# [Description of the task]
Give back the data below word for word. Any image in it should be left out.

# [Source data]
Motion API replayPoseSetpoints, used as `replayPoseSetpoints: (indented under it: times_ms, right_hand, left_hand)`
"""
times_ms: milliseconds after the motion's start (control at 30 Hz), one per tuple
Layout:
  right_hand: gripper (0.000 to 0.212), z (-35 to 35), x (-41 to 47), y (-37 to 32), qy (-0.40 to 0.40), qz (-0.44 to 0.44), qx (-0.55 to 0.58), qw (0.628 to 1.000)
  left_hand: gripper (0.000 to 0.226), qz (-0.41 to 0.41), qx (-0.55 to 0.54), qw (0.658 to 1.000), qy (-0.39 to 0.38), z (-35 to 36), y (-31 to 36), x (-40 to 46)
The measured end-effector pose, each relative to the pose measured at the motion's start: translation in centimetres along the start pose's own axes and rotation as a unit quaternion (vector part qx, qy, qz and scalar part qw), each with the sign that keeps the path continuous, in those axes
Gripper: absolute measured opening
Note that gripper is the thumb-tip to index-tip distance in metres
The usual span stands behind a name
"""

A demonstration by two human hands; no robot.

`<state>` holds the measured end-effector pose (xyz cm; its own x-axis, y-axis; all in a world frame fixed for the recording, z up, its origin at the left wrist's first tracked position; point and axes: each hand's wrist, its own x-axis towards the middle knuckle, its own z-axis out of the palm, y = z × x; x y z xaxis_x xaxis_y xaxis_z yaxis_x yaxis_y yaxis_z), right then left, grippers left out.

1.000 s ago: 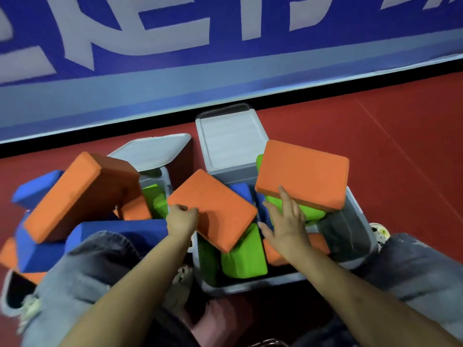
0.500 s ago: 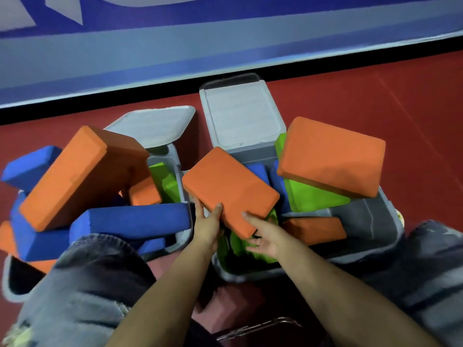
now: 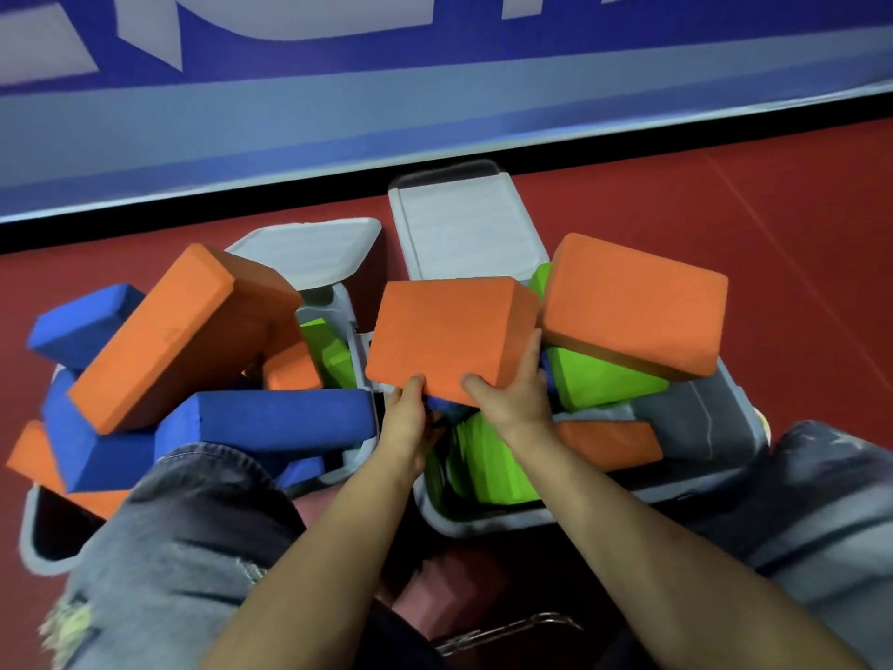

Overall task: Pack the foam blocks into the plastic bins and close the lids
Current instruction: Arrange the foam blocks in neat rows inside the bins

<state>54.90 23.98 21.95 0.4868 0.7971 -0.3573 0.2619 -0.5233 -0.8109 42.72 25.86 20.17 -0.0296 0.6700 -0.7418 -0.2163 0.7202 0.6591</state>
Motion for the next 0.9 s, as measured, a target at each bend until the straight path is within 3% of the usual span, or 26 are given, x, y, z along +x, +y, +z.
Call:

# [Your response]
Motion API replayPoseSetpoints, used as `replayPoseSetpoints: (indented under it: times_ms, right_hand, left_hand)`
"""
times_ms: milliseconds after the motion's start (control at 30 Hz), one per tuple
Layout:
  right_hand: gripper (0.000 to 0.212), z (-35 to 35), x (-41 to 47), y (-37 to 32), qy (-0.40 to 0.40), qz (-0.44 to 0.44), qx (-0.55 to 0.58), qw (0.628 to 1.000)
  left_hand: gripper (0.000 to 0.226), qz (-0.41 to 0.41), qx (-0.55 to 0.54), qw (0.658 to 1.000), qy (-0.39 to 0.38), z (-35 to 36), y (-31 to 36), x (-40 to 46)
The measured end-effector pose, each relative to the pose measured at the motion's start: translation in centimetres along the start pose's own axes and rotation as a unit quaternion (vector part qx, qy, qz and scalar part qw), each with the sign that keeps the path continuous, in those axes
Gripper: absolute measured opening
Note that gripper is the thumb-tip to index-tip distance in metres
The usual span stands behind a name
"""

A demonstration by two human hands; no robot.

`<state>` holds the measured end-effector pose (xyz cm; its own x-axis, y-axis; all in a world frame fixed for the recording, z up, its origin at the left wrist's first tracked position; point and axes: each hand's wrist, its own x-axis towards the middle knuckle, its own z-axis out of the palm, y = z × x; x y z xaxis_x xaxis_y xaxis_z yaxis_x yaxis_y yaxis_z), right then left, grippers left out.

1.000 s ago: 
0.500 s ago: 
now: 

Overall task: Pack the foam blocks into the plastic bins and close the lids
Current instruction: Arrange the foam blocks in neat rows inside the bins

<state>54.90 23.98 21.95 0.4868 0.7971 -0.3573 0.2619 -0.5233 -0.8109 42.72 25.86 20.17 -0.0296 0.6700 -0.7418 -0.2163 0.7202 0.6591</state>
Motion for the next 0.9 s, as measured, a target at each bend until the straight path is within 3% of the usual span, or 26 are given, x, y, z along +x, +y, +z.
Call:

This output is complete.